WHAT IS EXPECTED:
Starting at the line below holding "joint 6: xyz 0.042" and stopping at the line holding "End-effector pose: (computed", print every line exactly, both ends included, and leave the rest out.

[Saved data entries]

═══

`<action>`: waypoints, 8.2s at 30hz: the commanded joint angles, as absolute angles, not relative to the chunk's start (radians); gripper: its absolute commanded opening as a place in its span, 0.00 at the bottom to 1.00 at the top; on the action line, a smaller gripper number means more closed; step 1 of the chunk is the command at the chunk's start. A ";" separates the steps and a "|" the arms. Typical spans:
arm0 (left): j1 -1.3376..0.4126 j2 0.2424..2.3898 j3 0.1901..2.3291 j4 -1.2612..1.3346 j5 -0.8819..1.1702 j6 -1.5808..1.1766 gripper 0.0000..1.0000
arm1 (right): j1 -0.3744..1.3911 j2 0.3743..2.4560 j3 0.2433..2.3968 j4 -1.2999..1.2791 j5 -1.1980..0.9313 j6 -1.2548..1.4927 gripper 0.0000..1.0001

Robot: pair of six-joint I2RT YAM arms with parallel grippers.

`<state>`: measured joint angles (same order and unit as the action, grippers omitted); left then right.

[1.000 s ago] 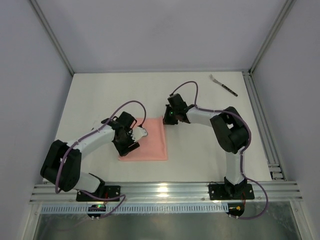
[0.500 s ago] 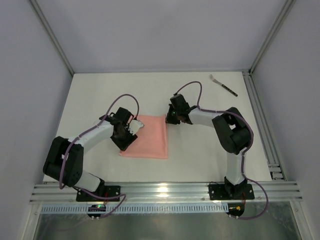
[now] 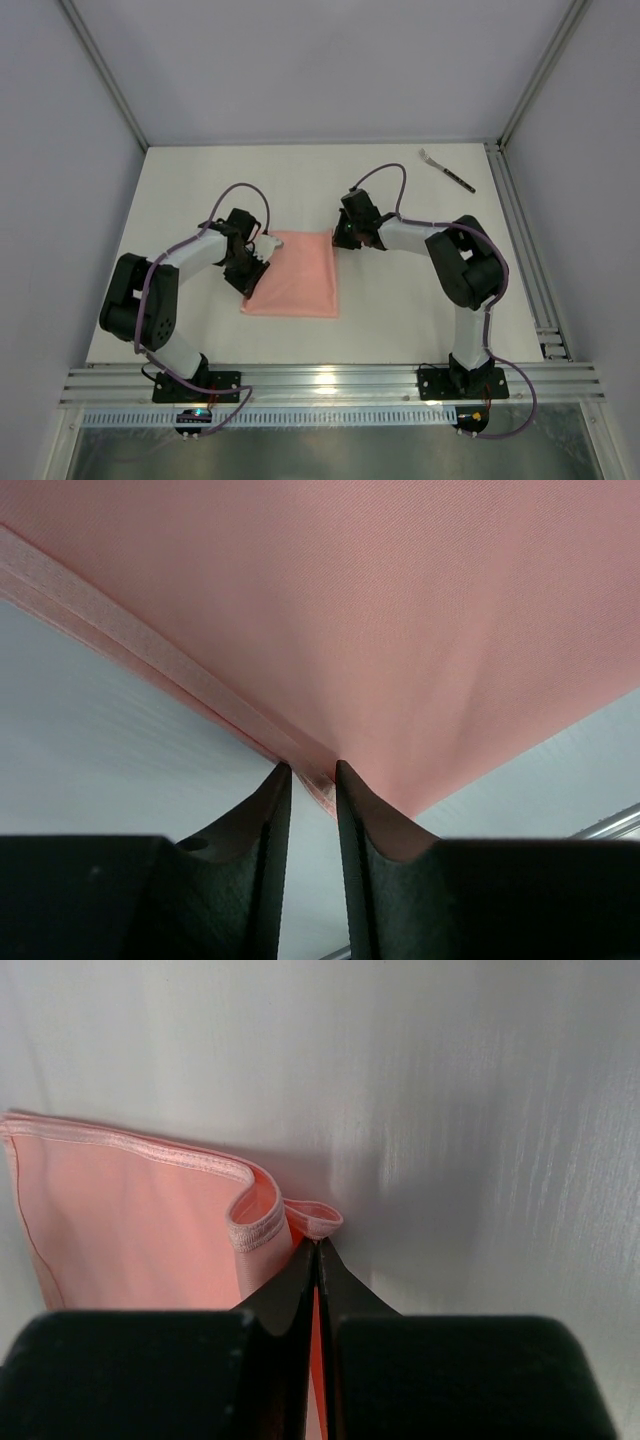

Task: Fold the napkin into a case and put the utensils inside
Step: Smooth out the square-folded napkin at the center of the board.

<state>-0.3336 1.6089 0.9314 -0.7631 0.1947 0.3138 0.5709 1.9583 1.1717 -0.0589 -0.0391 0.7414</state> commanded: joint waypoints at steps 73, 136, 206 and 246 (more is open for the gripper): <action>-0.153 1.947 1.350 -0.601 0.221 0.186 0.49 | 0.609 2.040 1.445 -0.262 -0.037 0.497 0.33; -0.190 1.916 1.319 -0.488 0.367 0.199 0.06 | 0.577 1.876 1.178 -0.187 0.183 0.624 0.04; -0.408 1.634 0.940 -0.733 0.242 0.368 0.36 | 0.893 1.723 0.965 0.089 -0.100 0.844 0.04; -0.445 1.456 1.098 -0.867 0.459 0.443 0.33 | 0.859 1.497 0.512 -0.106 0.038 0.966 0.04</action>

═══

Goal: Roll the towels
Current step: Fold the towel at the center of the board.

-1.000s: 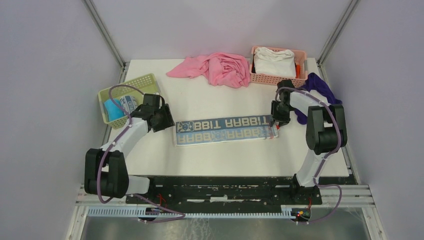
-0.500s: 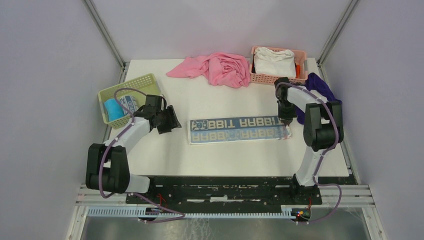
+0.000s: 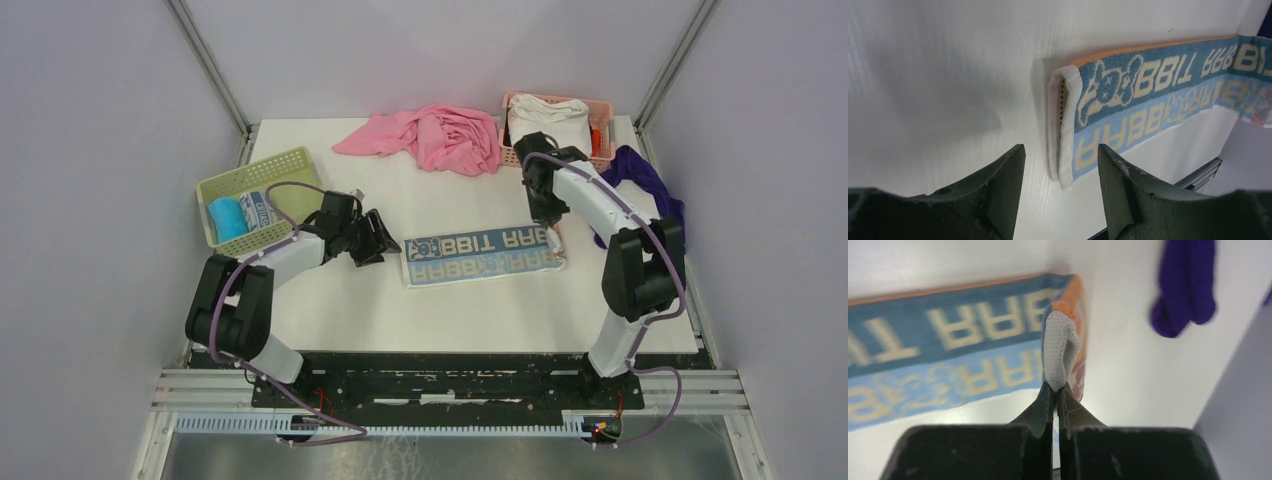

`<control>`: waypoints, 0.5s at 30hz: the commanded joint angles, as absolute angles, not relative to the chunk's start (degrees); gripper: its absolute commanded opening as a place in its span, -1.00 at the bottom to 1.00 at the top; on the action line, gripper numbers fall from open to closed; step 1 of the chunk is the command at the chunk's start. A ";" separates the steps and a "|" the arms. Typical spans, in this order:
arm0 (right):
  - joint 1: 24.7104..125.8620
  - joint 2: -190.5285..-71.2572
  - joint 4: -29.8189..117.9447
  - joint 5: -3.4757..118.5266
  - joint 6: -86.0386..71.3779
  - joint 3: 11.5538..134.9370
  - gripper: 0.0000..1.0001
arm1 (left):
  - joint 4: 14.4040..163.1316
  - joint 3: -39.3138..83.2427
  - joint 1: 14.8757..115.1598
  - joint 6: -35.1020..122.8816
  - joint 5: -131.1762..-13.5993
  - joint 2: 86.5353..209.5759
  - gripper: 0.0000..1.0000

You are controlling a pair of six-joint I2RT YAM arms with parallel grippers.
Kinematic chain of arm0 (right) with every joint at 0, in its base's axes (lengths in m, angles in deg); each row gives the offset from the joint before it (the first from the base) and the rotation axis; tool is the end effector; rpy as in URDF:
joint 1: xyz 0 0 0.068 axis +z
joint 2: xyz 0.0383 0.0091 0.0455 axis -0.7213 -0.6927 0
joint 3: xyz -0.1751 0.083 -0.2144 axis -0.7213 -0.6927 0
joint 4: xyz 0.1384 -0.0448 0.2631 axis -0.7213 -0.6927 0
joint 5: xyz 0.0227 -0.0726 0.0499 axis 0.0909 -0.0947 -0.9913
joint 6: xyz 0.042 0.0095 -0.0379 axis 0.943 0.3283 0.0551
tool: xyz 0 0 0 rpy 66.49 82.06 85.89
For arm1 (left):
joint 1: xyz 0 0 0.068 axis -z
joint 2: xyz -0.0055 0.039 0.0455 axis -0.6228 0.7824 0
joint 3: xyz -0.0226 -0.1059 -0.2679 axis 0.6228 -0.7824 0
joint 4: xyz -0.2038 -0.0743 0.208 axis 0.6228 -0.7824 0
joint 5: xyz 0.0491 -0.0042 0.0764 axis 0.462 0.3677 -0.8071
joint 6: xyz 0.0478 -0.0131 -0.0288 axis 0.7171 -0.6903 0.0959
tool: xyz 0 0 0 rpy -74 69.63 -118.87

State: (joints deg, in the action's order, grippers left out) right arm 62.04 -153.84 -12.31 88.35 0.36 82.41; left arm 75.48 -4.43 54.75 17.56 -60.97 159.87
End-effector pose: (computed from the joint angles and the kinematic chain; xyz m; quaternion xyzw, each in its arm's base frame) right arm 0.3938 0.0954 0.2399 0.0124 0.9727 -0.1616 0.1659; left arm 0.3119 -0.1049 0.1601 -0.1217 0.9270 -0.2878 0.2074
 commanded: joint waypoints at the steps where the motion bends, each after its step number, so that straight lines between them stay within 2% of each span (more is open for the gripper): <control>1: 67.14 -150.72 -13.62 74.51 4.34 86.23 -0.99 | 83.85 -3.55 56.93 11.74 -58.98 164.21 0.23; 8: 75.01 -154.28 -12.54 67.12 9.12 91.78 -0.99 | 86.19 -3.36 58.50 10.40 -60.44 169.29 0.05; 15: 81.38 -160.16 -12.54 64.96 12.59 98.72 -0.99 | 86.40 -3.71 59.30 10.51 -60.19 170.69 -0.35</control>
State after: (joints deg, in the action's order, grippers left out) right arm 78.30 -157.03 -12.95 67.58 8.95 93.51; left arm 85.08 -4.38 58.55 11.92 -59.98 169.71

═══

EXERCISE RESULT:
joint 6: xyz 0.042 0.0095 -0.0379 axis 0.943 0.3283 0.0551
tool: xyz 0 0 0 rpy 66.49 82.06 85.89
For arm1 (left):
joint 1: xyz 0 0 0.068 axis -z
joint 2: xyz -0.0055 0.039 0.0455 axis -0.6228 0.7824 0
joint 3: xyz -0.0226 -0.1059 -0.2679 axis 0.6228 -0.7824 0
joint 4: xyz -0.2038 -0.0743 0.208 axis 0.6228 -0.7824 0
joint 5: xyz 0.0491 -0.0042 0.0764 axis 0.462 0.3677 -0.8071
joint 6: xyz 0.0478 -0.0131 -0.0288 axis 0.7171 -0.6903 0.0959
tool: xyz 0 0 0 rpy -74 69.63 -118.87

State: (joints deg, in the action's order, grippers left out) right arm 62.04 -153.84 -12.31 88.35 0.36 82.41; left arm 75.48 -4.43 54.75 17.56 -60.97 159.87
End-effector pose: (computed from the joint angles and the kinematic chain; xyz m; quaternion xyzw, each in its arm's base frame) right arm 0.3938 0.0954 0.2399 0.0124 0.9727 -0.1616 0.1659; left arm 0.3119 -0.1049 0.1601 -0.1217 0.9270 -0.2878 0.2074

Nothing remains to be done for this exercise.